There is a tendency within congregations to believe that once they get their internal act together, once the people within the walls are happy and motivated, once the internal organization is perfected, and once ministries to those on the inside are at their peak, then and only then will the church move outside its walls, engage its mission field, evangelize the lost, meet unmet human need, and get about the business of transforming the world for Jesus Christ.  Declining churches express this with proposed internal solutions typical of declining churches:  tighten up the budget, get the perfect pastor, get the pastor to do more visitation, bring the inactive members back in, get a dynamic youth or children's leader because "we need young people again," make worship like it used to be when the church was full, etc.   Growing churches as well have their way of focusing on perfecting the internal stuff before taking the next growth step:  get the structure right, fix "the communication problem", pin down the discipleship process, corral the directors who are "big spenders" with the budget, solve the "traditional/contemporary" worship tension, etc.  Either way, the assumption is this:  Our hope for whatever God has in store for us will come from within us.  If left unchecked, this results in a subtle but strong priority shift.  Whether growing or declining, churches come to believe the primary aim is to focus on those already in the fold.   In declining churches, this means that the mission of making disciples of Jesus Christ is lost entirely.  In growing churches, the vision gets weakened by talk of, "We need to stop focusing so much on unreached people outside our walls and feed the ones who are already in!"  All of this is anchored by the belief that hope comes from within those already in the club.

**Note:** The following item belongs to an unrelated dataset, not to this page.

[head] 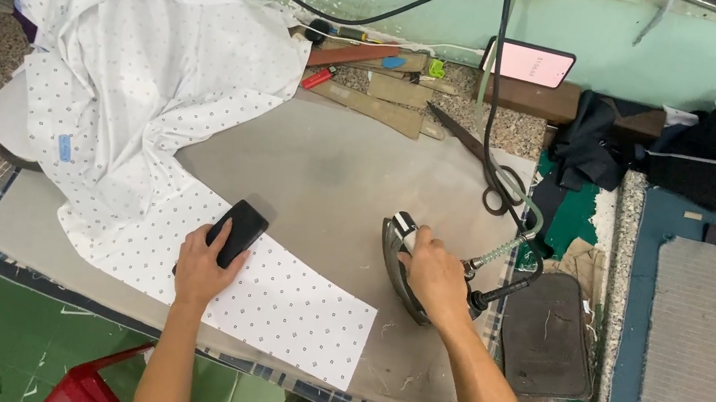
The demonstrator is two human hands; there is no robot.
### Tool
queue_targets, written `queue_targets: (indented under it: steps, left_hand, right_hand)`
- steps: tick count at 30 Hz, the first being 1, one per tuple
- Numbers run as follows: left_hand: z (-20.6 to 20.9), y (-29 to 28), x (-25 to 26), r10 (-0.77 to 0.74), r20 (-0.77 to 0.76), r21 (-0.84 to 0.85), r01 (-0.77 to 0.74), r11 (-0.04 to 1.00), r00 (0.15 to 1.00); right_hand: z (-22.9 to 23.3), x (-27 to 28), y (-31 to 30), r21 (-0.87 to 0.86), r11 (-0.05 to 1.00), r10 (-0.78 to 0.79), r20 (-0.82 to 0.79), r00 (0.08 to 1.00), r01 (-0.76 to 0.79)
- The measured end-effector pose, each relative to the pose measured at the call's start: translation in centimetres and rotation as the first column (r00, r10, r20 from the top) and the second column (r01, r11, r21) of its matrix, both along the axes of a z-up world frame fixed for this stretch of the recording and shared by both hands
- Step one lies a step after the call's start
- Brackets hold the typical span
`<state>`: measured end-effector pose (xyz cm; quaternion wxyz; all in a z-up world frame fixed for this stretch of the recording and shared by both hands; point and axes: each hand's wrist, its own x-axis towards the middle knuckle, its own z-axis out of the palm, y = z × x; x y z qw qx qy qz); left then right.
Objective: The person irons a white patterned fabric on a table using a steam iron and a black pressing block. They repeatedly smooth the fabric, iron different sections, and trim the edges with scissors. The fabric is folded and ironed again before a final trim.
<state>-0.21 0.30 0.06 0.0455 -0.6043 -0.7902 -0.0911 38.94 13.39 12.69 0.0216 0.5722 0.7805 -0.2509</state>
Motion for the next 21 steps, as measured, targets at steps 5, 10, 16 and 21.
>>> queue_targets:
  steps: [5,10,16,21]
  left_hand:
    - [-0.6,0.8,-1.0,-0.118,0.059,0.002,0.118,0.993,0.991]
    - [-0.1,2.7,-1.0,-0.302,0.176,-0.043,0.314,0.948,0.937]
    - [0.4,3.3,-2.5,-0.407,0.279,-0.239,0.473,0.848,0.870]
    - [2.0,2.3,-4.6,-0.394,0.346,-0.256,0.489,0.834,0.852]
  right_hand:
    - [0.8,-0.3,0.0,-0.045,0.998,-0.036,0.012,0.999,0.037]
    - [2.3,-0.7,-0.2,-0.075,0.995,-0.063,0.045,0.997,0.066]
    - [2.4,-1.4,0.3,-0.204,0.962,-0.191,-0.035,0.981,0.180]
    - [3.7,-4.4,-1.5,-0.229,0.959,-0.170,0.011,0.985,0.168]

This phenomenon did not come from the Body of Christ's birth as a movement.  Prior to ascending, Jesus did not say, "Go back to Jerusalem and get organized.  Create a budget and follow it.  Make sure you have an organizational flow church.  Get your internal act together.  Once you have all that done, I'll send the Holy Spirit."  They were just praying and waiting in Jerusalem; the Church wasn't even a "thing."  They had no hope from within.  Without organization, credentials, marketing, or traditions, they were thrust by the Holy Spirit outside of themselves as Jesus followers.  It was not about them.  Their future hope was in 3,000 people outside of them who were on the threshold of meeting Jesus and didn't even know it.  From the get-go, hope for the Church is always outside of us.

As Jesus-followers in churches, hope is not within us; it is outside of us.  We commit to Jesus and a church's mission SO THAT we will engage the mission field around us.  We grow as followers of Jesus SO THAT people outside of our walls will see Jesus in us.  We get our hands dirty in service SO THAT we can be the hands, feet, and heart of Jesus beyond our church campuses.  We give money SO THAT churches can be resourced to be the front line of bringing unreached, under-served, unloved people into the arms of God.  We share faith SO THAT someone else can meet Jesus.  It's never about us, our churches, our buildings, and all our internal stuff.  It's always about Matthew 28:19.    Hope comes from outside of us.

One old canoeist/kayaker's opinion...I'll see you around the next bend in the river.